Cognitive Mapping and Planning for Visual Navigation

An implementation of Cognitive Mapping and Planning for Visual Navigation (S. Gupta et al, CVPR 2017) neural network architecture.

DEPRECATED. The author of the package has given up on reinforcement learning research 🤯

Be warned. I did not succeed in replicating results in a continuous environment (such as DeepMind Lab). Regardless, if you would like to take a stab at this model, the multiprocdmlab package is available here. I cannot provide support on this repository.

Description

The paper introduced an interesting architecture where an explicit planning module using Value Iteration Networks are used. The network consists of two major modules:

  1. Mapper, which takes a first person visual input and maps it to a top-down 2D free space estimate. Mapper
  2. Planner, which takes the output from the 2D free space estimate, runs value iteration and finally outputs an action. Planner

More a more detailed implementation please refer to the paper.

Implementation

Model

model.py should be self contained.
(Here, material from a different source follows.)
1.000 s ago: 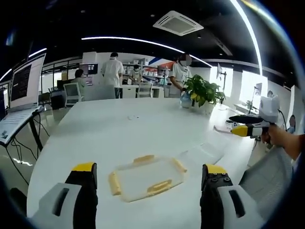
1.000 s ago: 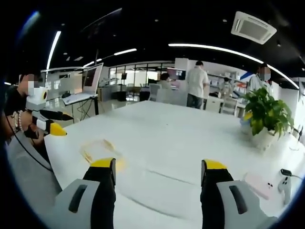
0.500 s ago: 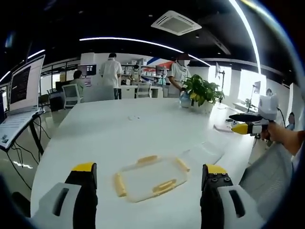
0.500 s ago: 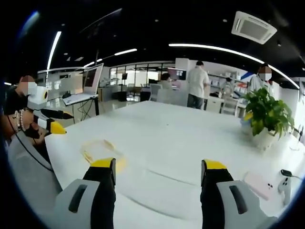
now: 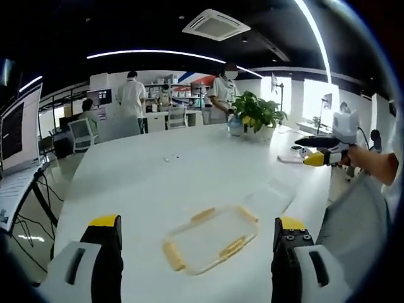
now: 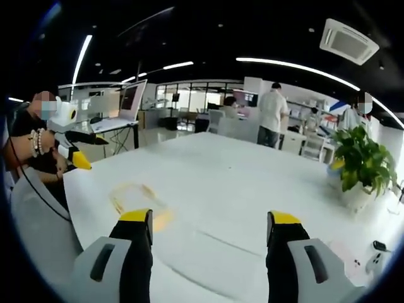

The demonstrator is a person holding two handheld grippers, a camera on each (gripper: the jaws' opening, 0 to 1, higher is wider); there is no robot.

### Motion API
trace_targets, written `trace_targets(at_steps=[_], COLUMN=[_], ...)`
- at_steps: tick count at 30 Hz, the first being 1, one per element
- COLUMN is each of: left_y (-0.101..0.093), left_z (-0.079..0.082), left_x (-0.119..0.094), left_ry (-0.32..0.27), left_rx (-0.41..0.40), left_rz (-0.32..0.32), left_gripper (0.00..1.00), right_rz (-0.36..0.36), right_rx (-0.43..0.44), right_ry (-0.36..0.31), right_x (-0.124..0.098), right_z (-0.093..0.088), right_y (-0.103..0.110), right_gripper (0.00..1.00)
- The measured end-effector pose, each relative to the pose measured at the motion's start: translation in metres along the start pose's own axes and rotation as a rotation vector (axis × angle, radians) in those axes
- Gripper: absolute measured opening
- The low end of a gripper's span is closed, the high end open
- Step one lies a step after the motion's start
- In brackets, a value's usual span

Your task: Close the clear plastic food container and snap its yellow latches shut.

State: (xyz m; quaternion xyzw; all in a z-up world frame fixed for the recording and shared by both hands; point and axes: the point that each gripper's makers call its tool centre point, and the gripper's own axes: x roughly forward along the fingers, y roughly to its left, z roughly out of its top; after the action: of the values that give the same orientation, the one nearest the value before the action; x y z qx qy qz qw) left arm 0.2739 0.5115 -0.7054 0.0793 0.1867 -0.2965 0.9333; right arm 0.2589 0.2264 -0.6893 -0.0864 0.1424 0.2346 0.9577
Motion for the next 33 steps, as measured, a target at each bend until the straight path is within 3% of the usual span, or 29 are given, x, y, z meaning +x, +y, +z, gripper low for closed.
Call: trace_targets(at_steps=[3,8,11,16,21,23,26,33], left_y=[0.006,0.016,0.015,0.012,0.014,0.010,0.017,0.013], left_z=[-0.001,-0.015,-0.022,-0.030,-0.037,-0.046,-0.057,-0.063], left_x=[0.003,0.010,0.013,0.015,0.017,0.016,0.018,0.025], left_ry=[0.010,0.108,0.155,0.217,0.277,0.336,0.408,0.459], left_rx=[0.026,0.100,0.157,0.187,0.228,0.251,0.323,0.397], left_rz=[-0.022,-0.069,-0.138,-0.243,-0.321,-0.371,-0.395,-0.531], left_gripper=[0.99,0.99,0.99,0.99,0.99,0.99,0.99,0.94], right_rz=[0.047,0.120,0.177,0.276,0.344,0.371,0.417,0.534], right_rx=[-0.026,-0.087,-0.129,-0.254,-0.288,-0.310,-0.336,-0.363], right_ry=[0.011,0.044,0.061,0.145,0.156,0.185,0.197,0.287], right_x=[0.010,0.026,0.036,0.052,0.064,0.068,0.073,0.081], right_z=[0.004,0.007,0.009,-0.001,0.001,-0.003,-0.003,-0.017], right_y=[0.006,0.018,0.028,0.041,0.054,0.057,0.065,0.083], right_gripper=[0.72,0.73,0.73,0.74,0.77,0.78,0.77,0.74])
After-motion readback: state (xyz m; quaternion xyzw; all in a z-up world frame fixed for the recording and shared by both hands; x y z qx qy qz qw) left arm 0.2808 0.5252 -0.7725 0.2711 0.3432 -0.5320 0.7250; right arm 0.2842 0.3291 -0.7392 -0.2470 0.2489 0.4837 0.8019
Other environment training files (such as environment.py or expert.py for expert data generation) are not expected to work without some modifications to the DeepMind Lab release.

Differences from the original architecture

While the original architecture is designed to solve a navigation problem in a simulated in-door environment, this architecture is designed for testing in DeepMind's Lab navigation environment. As such, several modifications were made.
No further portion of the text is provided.